Às vezes gostar de carros e corridas é difícil, sabe por que? Por que a gente não consegue decidir qual é nossa categoria favorita do automobilismo. Temos a Fórmula 1, as subidas de montanha, o WRC (especialmente o Grupo B, não é?), o Grupo C de Le Mans… e foi esta última que brilhou na 73ª edição do Goodwood Members Meeting que, como você sabe, aconteceu no último fim de semana.
Agora você vai poder assistir toda a demonstração que os monstros de Le Mans fizeram na propriedade de Lord March. E, se você acha que os homens de sorte ao volante destas máquinas as pouparam, bem… não foi o caso.
O Grupo C foi uma categoria de protótipos criada pela FIA em 1983 e extinta em 1993. Por dez anos, fabricantes de automóveis e equipes particulares de todo o planeta desenvolveram carros com a mais alta tecnologia disponível na época… que não era muita. Não existiam computadores capazes de realizar simulações aerodinâmicas sofisticadas, as regras era fexíveis a ponto de cada equipe escolher a configuração mecânica dos carros — o que resultava em uma bela variedade de estilos e roncos de motor — e os bólidos eram rápidos, muito rápidos.
Campeonatos de endurance como o World Endurance Championship (WEC) e o World Sportscar Championship (WSC), além de competições menores, como o Europeu de Endurance, empregaram as regras do Grupo C. Com isto, havia protótipos correndo o ano todo — o que, somado à brutalidade dos carros, ajudou a transformar o Grupo C em uma categoria quase tão popular quanto a Fórmula 1 na época.
Sendo parte do Mundial de Endurance, a corrida mais importante do Grupo C era, sem dúvida, Le Mans. A corrida francesa tem uma história que beira os 100 anos, mas seu auge, para boa parte dos fãs, foram os anos 1980 e 1990, quando os protótipos eram capazes de chegar perto dos 400 km/h nos seis quilômetros da Hunaudières, a longa reta de La Sarthe que antecede a famosa curva Mulsanne.
Isto foi o suficiente para você entender por que o Grupo C era animal? Sim? Mas você não iria sacrificar sua produtividade para assistir ao vídeo abaixo, com a demonstração dos protótipos no 73MM na íntegra, iria?

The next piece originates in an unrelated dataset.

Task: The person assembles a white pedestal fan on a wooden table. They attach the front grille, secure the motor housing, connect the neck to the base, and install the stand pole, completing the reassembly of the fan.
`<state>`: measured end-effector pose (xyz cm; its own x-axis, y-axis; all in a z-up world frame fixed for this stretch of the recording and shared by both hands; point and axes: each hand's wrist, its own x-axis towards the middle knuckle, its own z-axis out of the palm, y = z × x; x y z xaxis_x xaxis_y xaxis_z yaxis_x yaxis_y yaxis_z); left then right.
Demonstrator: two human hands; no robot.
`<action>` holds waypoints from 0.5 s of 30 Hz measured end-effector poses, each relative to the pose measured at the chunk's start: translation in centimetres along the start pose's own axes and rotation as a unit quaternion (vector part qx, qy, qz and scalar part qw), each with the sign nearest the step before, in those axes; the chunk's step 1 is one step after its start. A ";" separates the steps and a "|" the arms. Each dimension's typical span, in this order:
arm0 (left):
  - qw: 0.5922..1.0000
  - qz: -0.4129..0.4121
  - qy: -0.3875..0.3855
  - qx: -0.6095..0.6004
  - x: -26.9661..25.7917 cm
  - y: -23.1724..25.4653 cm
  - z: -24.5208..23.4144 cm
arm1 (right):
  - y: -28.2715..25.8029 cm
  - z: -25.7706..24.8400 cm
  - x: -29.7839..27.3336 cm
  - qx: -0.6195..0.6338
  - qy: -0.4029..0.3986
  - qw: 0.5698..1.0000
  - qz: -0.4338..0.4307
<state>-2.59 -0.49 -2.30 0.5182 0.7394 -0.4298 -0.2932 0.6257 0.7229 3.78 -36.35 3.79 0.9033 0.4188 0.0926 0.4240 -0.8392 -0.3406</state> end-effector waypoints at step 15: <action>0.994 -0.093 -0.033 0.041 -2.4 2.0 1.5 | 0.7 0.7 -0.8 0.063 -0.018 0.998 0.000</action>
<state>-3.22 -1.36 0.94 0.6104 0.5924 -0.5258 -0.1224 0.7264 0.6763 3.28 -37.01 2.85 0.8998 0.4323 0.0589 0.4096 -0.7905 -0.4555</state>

Mesmo assistindo por streaming o encontro foi impressionante. Bem, imaginamos que seja mesmo impossível esquecer a sensação de estar a poucos metros de verdadeiros monstros como o Sauber C9 que venceu em 1989; o Peugeot 905; os Jaguar XJR-9, XJR-11 e XJR-12 com as clássicas cores da Silk Cut, e o Nissan R90CK, um dos últimos esforços da marca japonesa no Mundial de Endurance.
Também estiveram no Circuito de Goodwood carros menos conhecidos, mas igualmente incríveis — por exemplo, o Lancia-Ferrari LC2. Decorado com a clássica pintura da Martini Racing, o protótipo competiu em 51 corridas e conquistou três vitórias ao longo de quatro anos (1983-1986).
Como o nome diz, ele foi feito em conjunto entre as duas fabricantes italianas: a Lancia projetou e construiu a carroceria, enquanto a Ferrari forneceu o motor — no caso, o V8 de três litros oferecido na Ferrari 308, porém com deslocamento reduzido para 2,6 litros e a adição de dois turbocompressores KKK para entregar nada menos que 720 cv.
É uma pena que nomes lendários como os Porsche 956 e 962 — que, juntos, garantiram seis vitórias consecutivas para a Porsche em Le Mans (1982-1987), ficaram nos boxes e não foram esticar as pernas na pista. Também sentimos falta do Mazda 787B e seu enxame de abelhas furiosas na forma de um motor rotativo Wankel de 2,6 litros, quatro rotores e quase 800 cv, mas não se pode ter tudo, não é mesmo?
No início da década de 90, a FIA mudou as regras do Grupo C e estabeleceu que os motores deveriam ser todos iguais — os V8 de 3,5 litros usados na Fórmula 1. O problema era que estes motores eram caríssimos, o que tirou boa parte das equipes independentes da jogada. Com apenas equipes de fábrica no grid, o Grupo C acabou perdendo popularidade, e foi extinto em 1992.
Por sorte, existem eventos como o 73MM, que permite que estes carros saiam para esticar as pernas como se deve e lembrem ao mundo o quanto eles eram incríveis.